Das Fahreignungsseminar ist eine Kombination aus zwei verkehrspädagogischen Modulen zu je 90 Minuten und zwei verkehrspsychologischen Einheiten zu je 75 Minuten. In Kleingruppen beim Fahrlehrer und in Einzelsitzungen beim Psychologen sollen die Hintergründe der Verkehrsverstöße geklärt und eine nachhaltige Verhaltensänderung bewirkt werden.

Dieses Seminar kostet etwa 400,– € und kann nur ein Mal innerhalb von 5 Jahren zum Punkteabbau absolviert werden.

Was geschieht mit meinen „alten“ Punkten?

Löschung:
Zum 01.05.2014 werden solche Delikte aus dem alten Register gelöscht, die nach neuem Recht nicht mehr eingetragen würden. Die Löschung erfolgt automatisch.

Insbesondere Verstöße gegen Umweltzonen, Fahrtenbuchauflagen, Kennzeichenvorschriften sind davon betroffen.

Tilgungsfristen:
Nur für die verbleibenden alten Eintragungen gelten weiterhin die bisherigen Tilgungsbestimmungen, also für alle Ordnungswidrigkeiten eine 2-Jahres-Frist, während Straftaten einer Tilgungsfrist von 5 bzw. 10 Jahren unterliegen.

Eintragungen vor dem 01.05.2014 haben dabei eine Tilgungshemmung für andere Delikte: Getilgt wird grundsätzlich nur, wenn die Voraussetzungen für alle Verstöße erfüllt sind. Für Ordnungswidrigkeiten besteht dabei eine absolute Tilgungsfrist von 5 Jahren.

Eine (Neu-)Eintragung ab dem 01.05.2014 hat keine Tilgungshemmung für andere Taten zur Folge; dies gilt selbst dann, wenn die zugrunde liegende Tat vor dem 01.05.2014 begangen oder rechtskräftig wurde.

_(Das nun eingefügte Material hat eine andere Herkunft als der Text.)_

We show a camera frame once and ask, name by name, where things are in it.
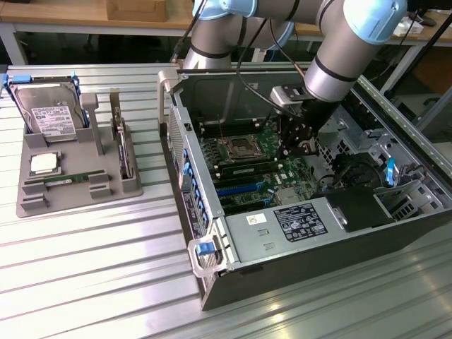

Umrechnung von „alten“ Punkten in das neue System

Die nicht gelöschten Delikte bleiben mit der ursprünglichen Punktebewertung und Tilgungsfrist erhalten. Der sich so ergebende Punktestand nach altem Recht wird nach folgendem Schema auf einen Punktestand nach neuem Recht umgerechnet:

Punktestand alt wird umgerechnet in erreichte Stufe

1–3 1 Vormerkung
4–5 2 Vormerkung
6–7 3 Vormerkung
8–10 4 Ermahnung
11–13 5 Ermahnung
14–15 6 Verwarnung
16–17 7 Verwarnung
≥ 18 8 Entziehung

Tritt für eine alte Eintragung Tilgungsreife ein, wirkt sich dies unmittelbar auf den Punktestand aus: Der alte Punktestand wird nach der Tilgung neu ermittelt und wiederum nach diesem Schema dem neuen Punktestand zugeordnet.